Another way of looking at it would be to make The Gar Hole the Little Rock version of New York’s 21 Club, the restaurant and former speakeasy at 21 West 52nd St. It originally was a speakeasy known as the Red Head when it opened in Greewich Village in 1922. It became the Fronton in 1925, the Puncheon Club in 1926 and finally Jack and Charlie’s 21 when it moved to its current location in 1929.

For those familiar with Washington, a model there would be the Jockey Club on Embassy Row at the Fairfax Hotel.

Al Gore Jr. spent his childhood years in Suite 909 at the Fairfax while his father served in the U.S. Senate.
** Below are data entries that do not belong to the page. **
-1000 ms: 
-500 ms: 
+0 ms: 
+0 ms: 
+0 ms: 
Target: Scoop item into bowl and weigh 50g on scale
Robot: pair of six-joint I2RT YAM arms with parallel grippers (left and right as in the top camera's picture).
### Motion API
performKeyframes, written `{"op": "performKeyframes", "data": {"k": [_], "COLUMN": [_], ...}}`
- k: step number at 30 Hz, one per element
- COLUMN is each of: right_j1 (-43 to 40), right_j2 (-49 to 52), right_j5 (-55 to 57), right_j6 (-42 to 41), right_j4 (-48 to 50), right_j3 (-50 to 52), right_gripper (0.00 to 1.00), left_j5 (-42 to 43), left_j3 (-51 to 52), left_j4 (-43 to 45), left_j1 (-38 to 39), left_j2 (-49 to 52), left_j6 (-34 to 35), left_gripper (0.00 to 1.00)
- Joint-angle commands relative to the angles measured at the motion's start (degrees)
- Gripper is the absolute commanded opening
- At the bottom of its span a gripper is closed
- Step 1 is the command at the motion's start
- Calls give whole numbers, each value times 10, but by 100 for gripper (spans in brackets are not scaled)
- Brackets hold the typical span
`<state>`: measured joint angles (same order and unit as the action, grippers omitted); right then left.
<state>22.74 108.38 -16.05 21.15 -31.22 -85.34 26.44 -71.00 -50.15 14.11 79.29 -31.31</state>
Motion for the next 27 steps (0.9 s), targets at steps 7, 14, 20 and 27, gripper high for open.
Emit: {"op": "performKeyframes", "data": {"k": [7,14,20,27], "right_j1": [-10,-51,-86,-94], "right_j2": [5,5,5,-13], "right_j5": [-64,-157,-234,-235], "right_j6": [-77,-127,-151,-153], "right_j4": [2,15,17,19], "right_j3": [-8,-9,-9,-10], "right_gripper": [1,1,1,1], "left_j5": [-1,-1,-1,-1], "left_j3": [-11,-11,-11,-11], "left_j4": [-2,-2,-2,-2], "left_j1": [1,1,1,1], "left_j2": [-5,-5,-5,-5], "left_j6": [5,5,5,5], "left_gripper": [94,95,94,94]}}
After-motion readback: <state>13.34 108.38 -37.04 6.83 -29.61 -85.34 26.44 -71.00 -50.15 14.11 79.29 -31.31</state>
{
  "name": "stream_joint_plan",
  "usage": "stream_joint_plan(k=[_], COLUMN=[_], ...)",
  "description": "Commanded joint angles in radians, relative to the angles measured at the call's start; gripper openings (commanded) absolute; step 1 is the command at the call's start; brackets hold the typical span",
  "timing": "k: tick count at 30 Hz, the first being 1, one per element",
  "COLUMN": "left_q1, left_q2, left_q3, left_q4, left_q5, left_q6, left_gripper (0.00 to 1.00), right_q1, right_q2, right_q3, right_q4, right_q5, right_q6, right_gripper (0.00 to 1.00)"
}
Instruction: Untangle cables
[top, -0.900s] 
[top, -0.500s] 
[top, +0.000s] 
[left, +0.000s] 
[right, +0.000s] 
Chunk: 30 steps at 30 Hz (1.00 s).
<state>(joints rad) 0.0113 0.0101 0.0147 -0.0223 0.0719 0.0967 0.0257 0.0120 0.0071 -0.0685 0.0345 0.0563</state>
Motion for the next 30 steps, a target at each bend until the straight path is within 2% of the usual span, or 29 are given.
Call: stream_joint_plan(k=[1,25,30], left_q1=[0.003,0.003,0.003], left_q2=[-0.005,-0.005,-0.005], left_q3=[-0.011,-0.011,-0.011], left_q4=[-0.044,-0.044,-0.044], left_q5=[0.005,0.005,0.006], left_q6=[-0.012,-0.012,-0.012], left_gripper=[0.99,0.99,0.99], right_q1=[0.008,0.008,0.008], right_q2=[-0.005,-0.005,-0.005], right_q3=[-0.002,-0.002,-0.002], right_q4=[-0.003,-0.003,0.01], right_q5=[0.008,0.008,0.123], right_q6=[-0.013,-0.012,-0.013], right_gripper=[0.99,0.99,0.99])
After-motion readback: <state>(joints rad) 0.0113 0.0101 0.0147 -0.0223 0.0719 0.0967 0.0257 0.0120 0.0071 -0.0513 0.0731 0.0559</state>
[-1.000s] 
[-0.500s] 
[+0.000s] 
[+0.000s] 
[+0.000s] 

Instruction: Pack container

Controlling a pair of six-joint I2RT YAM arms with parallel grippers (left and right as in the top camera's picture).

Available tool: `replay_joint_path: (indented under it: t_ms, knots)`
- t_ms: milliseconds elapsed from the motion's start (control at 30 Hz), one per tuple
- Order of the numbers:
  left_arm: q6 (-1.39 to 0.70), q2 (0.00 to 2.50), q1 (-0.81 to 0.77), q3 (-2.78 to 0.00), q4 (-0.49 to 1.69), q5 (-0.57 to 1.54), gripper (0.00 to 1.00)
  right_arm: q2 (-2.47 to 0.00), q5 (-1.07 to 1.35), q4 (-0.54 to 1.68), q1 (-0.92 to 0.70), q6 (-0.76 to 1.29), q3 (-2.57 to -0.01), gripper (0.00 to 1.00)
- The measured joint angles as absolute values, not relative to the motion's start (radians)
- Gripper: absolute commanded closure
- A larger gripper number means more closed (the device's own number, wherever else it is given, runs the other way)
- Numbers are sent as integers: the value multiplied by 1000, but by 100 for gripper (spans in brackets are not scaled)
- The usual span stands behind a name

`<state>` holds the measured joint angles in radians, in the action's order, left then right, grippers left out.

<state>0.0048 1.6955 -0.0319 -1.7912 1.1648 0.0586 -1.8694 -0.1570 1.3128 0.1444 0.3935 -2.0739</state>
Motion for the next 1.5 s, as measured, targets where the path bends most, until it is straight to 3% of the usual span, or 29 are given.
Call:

There’s a famous story of how the young Gore would dribble a basketball incessantly on the hardwood floors, much to the dismay of Sen. John L. McClellan of Arkansas in Suite 809 down below.

The Jockey Club in the Fairfax had a masculine look with equestrian accents — dark wood, red leather banquettes and red-and-white tableclothes like the ones at 21.

“The place had panache,” one article on the Jockey Club said. “The service was impeccable. The maitre d’ knew how to seat the crowds who lined up at the entrance daily. There were those diners who wanted to see and be seen. There were others who required a discreet quiet corner to solve the nation’s latest crisis. The clientele from the neighborhood’s embassies could have learned advanced studies in diplomacy from the staff at the Jockey Club. Everyone who experienced the restaurant was buoyed by the extraordinary service that was always gracious and personalized.”

So there you have it. You’ve seen my vision for the 21st century version of The Gar Hole.

Where’s the right downtown location? And where are the investors?